The ubiquitous Lincoln one-cent coin holds the record as the longest running coin design in history. First released in 1909, it has been in continuous production for over 100 years with over 500 billion coins made.
In this, the second of three parts, we look at the coin’s journey through the turbulent years of World War II.
The Wheatie Goes to War
By the start of 1942, the US was fighting a war on two fronts. With tin and copper in high demand for munitions, other metallic and non-metallic compositions were considered for the Lincoln cent including glass and plastic. Most proved unsatisfactory for coining, lacking either the malleability or durability needed.
Meanwhile, the production of bronze copper/tin cents was cut back drastically when the supply of bronze blanks dwindled and was completely stopped in December 1942. That same month, Congress authorized the Treasury to change the composition of the cent for three years to accommodate the war needs.
Steeling for Battle
The first attempt at a wartime penny was a zinc-coated steel coin. Three problems were quickly apparent—the silvery cent looked too much like a dime when new, the steel coins were rejected by vending machines, and they quickly corroded in a damp environment, leaving spots and stains obscuring the coin’s surface.
A few suggestions were made to make the coin readily discernable from a dime including punching a hole in its center and darkening the blanks to make them more distinguishable, but neither proved feasible, so production of steel cents was suspended by the end of 1943.
Brass Replaces Bronze
Bronze, the metal used for cent coins before 1943, is an alloy of copper containing around 12% tin, and with tin in short supply, the Treasury switched to brass, a 95% copper alloy containing zinc instead of tin. The Treasury even suggested that spent brass shell casings could be melted down and repurposed for coins, although it’s doubtful that it happened except in rare circumstances such as ceremonial strikings.
The Steel Penny Disappears
Denying it publicly to prevent hoarding, the Treasury began quietly removing steel cents from circulation after the war. When the government finally admitted to the practice in 1959, steel cents had all but disappeared from circulation, although many remain in collectors’ hands.
While steel cents are easy to come by, there are some oddities from the era that are highly valued.
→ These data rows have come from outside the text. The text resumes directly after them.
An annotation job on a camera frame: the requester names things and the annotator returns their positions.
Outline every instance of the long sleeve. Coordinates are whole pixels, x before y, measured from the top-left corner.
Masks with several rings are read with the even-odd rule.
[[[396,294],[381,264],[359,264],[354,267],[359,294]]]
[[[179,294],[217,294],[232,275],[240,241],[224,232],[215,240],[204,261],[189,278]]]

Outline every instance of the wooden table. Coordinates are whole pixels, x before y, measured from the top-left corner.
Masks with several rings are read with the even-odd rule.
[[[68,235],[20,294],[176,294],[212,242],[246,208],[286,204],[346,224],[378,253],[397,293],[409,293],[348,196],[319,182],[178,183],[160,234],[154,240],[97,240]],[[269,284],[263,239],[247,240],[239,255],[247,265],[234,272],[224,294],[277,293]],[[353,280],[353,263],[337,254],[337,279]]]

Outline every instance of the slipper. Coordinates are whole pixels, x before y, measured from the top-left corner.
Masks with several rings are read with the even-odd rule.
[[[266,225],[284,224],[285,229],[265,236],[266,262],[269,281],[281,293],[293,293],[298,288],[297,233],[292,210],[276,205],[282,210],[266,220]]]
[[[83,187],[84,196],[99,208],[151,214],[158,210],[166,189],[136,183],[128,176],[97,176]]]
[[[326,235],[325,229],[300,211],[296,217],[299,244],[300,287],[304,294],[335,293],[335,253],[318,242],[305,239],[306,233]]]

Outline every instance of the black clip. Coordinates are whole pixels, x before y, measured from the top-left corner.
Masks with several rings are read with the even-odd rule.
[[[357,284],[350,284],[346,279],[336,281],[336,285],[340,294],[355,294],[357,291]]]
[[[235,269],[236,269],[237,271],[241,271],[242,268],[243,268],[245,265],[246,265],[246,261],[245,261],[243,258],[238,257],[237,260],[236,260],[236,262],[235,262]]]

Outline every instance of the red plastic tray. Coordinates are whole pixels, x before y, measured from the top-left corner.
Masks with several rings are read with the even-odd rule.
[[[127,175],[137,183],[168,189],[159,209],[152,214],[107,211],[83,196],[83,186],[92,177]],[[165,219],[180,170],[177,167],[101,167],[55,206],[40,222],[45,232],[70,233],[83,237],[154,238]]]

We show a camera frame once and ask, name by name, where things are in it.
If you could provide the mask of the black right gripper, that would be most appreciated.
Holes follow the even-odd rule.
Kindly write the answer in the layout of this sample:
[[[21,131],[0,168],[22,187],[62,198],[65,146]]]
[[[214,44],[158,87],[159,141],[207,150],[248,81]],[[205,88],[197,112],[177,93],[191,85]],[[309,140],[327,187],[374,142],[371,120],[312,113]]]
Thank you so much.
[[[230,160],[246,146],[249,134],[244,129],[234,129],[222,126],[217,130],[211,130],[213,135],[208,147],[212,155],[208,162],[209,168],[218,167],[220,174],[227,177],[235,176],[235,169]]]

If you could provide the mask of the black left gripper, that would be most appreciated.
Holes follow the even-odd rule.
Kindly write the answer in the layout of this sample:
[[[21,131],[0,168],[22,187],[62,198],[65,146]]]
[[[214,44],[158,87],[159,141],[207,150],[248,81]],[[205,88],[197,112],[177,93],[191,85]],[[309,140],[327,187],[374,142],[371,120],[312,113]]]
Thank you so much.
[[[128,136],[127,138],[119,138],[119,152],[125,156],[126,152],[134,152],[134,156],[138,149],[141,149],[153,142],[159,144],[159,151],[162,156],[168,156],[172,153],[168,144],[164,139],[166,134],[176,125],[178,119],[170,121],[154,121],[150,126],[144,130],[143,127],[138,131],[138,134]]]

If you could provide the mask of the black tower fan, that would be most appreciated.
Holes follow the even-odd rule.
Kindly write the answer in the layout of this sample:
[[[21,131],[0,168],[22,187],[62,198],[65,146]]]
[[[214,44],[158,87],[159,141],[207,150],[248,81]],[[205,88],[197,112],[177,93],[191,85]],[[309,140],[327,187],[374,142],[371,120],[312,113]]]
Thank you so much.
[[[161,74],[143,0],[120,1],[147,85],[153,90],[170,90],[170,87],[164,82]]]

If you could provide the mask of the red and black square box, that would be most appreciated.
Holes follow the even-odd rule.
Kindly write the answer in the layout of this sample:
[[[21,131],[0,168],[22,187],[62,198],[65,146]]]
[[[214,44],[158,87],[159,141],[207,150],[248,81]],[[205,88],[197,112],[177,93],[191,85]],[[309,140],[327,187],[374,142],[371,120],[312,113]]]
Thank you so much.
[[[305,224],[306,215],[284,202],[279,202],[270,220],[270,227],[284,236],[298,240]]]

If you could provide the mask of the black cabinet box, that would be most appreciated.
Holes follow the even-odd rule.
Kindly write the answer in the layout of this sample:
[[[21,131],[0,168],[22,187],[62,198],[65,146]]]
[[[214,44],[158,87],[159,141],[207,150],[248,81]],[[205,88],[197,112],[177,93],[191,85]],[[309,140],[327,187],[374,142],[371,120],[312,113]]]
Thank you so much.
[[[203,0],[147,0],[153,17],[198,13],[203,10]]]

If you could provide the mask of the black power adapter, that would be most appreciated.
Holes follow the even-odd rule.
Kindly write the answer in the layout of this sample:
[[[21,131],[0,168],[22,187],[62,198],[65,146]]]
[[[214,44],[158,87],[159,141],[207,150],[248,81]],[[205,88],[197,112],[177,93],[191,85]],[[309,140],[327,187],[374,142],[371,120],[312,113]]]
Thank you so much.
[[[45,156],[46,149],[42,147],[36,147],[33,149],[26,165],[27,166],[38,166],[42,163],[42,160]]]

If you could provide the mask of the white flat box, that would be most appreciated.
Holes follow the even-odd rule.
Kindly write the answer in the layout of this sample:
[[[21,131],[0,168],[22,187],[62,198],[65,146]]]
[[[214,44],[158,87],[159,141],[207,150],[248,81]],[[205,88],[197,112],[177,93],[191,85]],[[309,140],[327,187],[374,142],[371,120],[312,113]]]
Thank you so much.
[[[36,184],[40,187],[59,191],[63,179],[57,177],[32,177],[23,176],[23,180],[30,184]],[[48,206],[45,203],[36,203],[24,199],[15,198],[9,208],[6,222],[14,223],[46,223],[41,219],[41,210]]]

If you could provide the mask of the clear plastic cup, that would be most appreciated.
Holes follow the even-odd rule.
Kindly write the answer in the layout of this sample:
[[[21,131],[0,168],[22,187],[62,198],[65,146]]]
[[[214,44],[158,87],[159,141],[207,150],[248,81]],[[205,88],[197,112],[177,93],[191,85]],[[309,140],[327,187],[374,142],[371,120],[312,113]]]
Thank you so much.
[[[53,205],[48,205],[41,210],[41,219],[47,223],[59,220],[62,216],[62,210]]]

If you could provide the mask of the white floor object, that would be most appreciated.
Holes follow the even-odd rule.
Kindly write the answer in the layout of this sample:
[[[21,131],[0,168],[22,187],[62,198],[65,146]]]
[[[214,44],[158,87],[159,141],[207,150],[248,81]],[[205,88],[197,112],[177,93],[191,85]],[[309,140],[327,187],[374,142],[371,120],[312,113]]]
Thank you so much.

Most are what are called off-metal strikes, meaning a coin was struck in a metal inconsistent with the coin’s series. This typically happened during a transition when blanks, known as planchets, of the wrong metal were mixed into production. Legitimate examples are quite valuable, some going for a million dollars or more. But some are faked, too, so buyer beware. Here are a couple to look for:
- 1943 bronze cents
A few bronze blanks slipped into production during the switch to steel. About 40 are known, and all bring sizeable value, but the 1943-D is extremely rare. Only one is known to exist, and it sold for $1.7 million in 2010. Four 1943-S bronzes are known, and one sold for over $1 million
Because of the value of these coins, they are also faked by plating 1943 steel coins with copper. Unfortunately, many of these coins were made as novelties and made it into circulation. Fakes are easy to detect, though, since steel is magnetic, and copper isn’t. Actual counterfeits have been made in China using copper blanks, as well, and these are hard to detect without expert examination. Another sleight-of-hand involves taking 1948 copper cents and altering the 8 to look like a 3, but the bottom of the 3 on genuine coins extends below the number 4 in the date, so this is usually easy to spot under close examination.
- 1944 steel cents
Another off-metal strike occurred when 1944 cents were mistakenly struck on steel planchets. Some were struck on US blanks, and some may have been accidentally struck on steel blanks intended for use in making coins for the Belgian government. About 75 1944 steel coins are known to survive, and a mint-state example sold for over $158,000 in 2013.
Like the 1943 bronze cents, the 1944 steel coins have been widely faked by plating copper cents with zinc or altering the date on 1943 coins, so be careful if you want to buy one. Fortunately, these fakes are easy for an expert to spot.
The Lincoln cent returned to its pre-war bronze composition in 1946 and remained so until 1982 when the coin changed to copper-plated zinc, the composition still in use today.